Parallel Functional Programming

General Information

There are 2 lab assignments, each with two parts, so we end up with labs A to D. You should work in pairs. If you have a good reason for doing the assignments by yourself, please contact Nick, Mary or John. You need to pass all lab assignments in order to pass the course.

The assignments should be handed in using the Fire system.

The final deadline for all labs is May 28 at midnight. That means that you should aim to have all labs finished (and preferably also approved!) by then. Each lab should, in addition, be submitted at least once before the initial deadline for that lab.

Rules - IMPORTANT

Please read these early and carefully!

Deadlines are hard. If you for some reason cannot make the deadline, contact us before the deadline, and tell us what your reason is, together with a realistic proposal of a new personal deadline for you. You may then get an extension of the deadline.
Your last attempt has to be submitted before the final deadline. If you fail to do this, your submission will be rejected.
Cheating is taken very seriously. Before you start working on the assignments, please read the note on cheating.

Submission

Clean Code

Before you submit your code, Clean It Up! Submitting clean code is Really Important, and simply the polite thing to do. After you feel you are done, spend some time on cleaning your code; make it simpler, remove unneccessary things, etc. We will reject your solution if it is not clean. Clean code:

Does not have long lines (< 80 characters)
Has a consistent layout
Has type signatures for all top-level functions
Has good comments
Has no junk (junk is unused code, commented code, unnecessary comments)
Has no overly complicated function definitions
Does not contain any repetitive code (copy-and-paste programming)

What to include

Your submission needs to include the following information:

Your Haskell file (.hs or .lhs), containing your solution. A single Haskell file is preferred. Call it LabYxx where xx is your group number and Y is the letter name of that lab sub-part. Do not submit .o, .hi or .exe files!
report.txt or report.pdf, a file containing brief documentation of what you have done. Answer the questions asked in the assignment.

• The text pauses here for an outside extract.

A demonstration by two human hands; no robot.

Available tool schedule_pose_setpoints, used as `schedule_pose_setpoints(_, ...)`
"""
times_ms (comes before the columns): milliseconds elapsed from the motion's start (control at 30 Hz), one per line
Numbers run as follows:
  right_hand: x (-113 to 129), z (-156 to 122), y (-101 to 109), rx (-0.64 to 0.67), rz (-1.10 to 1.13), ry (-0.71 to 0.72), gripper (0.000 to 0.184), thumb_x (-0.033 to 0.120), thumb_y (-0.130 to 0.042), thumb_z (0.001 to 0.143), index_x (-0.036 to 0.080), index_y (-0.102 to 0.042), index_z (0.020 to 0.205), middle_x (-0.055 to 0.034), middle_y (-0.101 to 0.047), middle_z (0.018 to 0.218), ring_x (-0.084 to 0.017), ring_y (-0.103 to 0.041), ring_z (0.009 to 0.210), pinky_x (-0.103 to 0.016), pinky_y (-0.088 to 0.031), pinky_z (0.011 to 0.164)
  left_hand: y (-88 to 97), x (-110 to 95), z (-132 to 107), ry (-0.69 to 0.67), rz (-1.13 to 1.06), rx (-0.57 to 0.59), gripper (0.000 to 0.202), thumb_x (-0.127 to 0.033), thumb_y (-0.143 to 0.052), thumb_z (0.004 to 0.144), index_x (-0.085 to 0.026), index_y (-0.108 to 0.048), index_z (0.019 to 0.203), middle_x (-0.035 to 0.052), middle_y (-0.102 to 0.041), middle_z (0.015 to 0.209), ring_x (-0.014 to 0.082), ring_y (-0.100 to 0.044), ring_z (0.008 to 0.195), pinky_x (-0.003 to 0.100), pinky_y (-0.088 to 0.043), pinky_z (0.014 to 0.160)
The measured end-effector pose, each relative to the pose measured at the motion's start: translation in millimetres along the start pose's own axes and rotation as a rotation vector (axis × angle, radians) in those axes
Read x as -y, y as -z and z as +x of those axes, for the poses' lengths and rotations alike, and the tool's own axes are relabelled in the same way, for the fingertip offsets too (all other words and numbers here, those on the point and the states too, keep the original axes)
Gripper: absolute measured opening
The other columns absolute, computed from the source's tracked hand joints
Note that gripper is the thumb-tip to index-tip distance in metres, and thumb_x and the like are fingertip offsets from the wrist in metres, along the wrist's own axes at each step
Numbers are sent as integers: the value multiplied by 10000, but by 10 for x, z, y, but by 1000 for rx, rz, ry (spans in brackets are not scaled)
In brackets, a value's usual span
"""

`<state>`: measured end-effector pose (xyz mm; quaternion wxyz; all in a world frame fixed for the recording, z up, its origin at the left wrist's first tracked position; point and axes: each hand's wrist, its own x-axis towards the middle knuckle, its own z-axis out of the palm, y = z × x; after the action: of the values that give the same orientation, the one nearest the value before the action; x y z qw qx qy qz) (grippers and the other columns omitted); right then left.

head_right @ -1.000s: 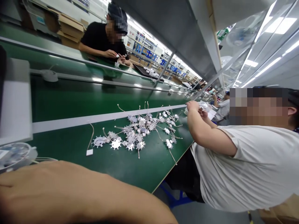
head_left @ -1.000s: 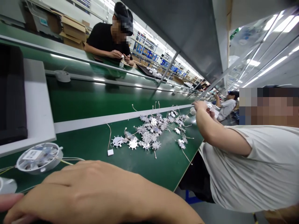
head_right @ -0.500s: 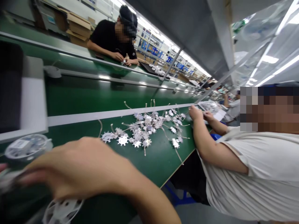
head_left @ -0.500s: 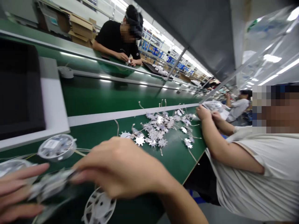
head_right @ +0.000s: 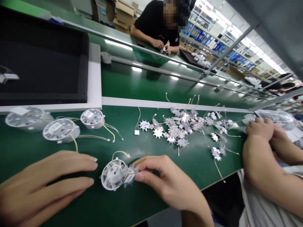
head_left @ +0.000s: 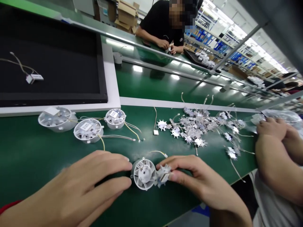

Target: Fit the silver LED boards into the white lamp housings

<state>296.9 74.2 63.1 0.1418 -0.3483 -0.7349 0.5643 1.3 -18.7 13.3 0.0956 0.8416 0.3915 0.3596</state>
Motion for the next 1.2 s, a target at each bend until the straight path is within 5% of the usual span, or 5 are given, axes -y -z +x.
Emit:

Before you submit, please read the note on cheating.

You are supposed to submit your solution using the Fire system.

Note: You do NOT have to use zip/gzip/tar/bzip on your files! Just upload each file that is part of your solution. Don't forget to submit when you have uploaded all the files.

Benchmarking Requirements (Haskell part)

Include Threadscope plots in the report and draw conclusions from them

Draw conclusions from runtime statistics (+RTS -s)

Play with different granularities (for example by introducing a threshold or depth parameter). To the Fire System

Tools

The stuDAT (Linux) computers have a recent Haskell Platform installed. We will also be using Amazon's Cloud (EC2) to provide you with access to parallel machines. More on that shortly.

The GHC user guide contains a chapter about Using GHC (command-line arguments and the like).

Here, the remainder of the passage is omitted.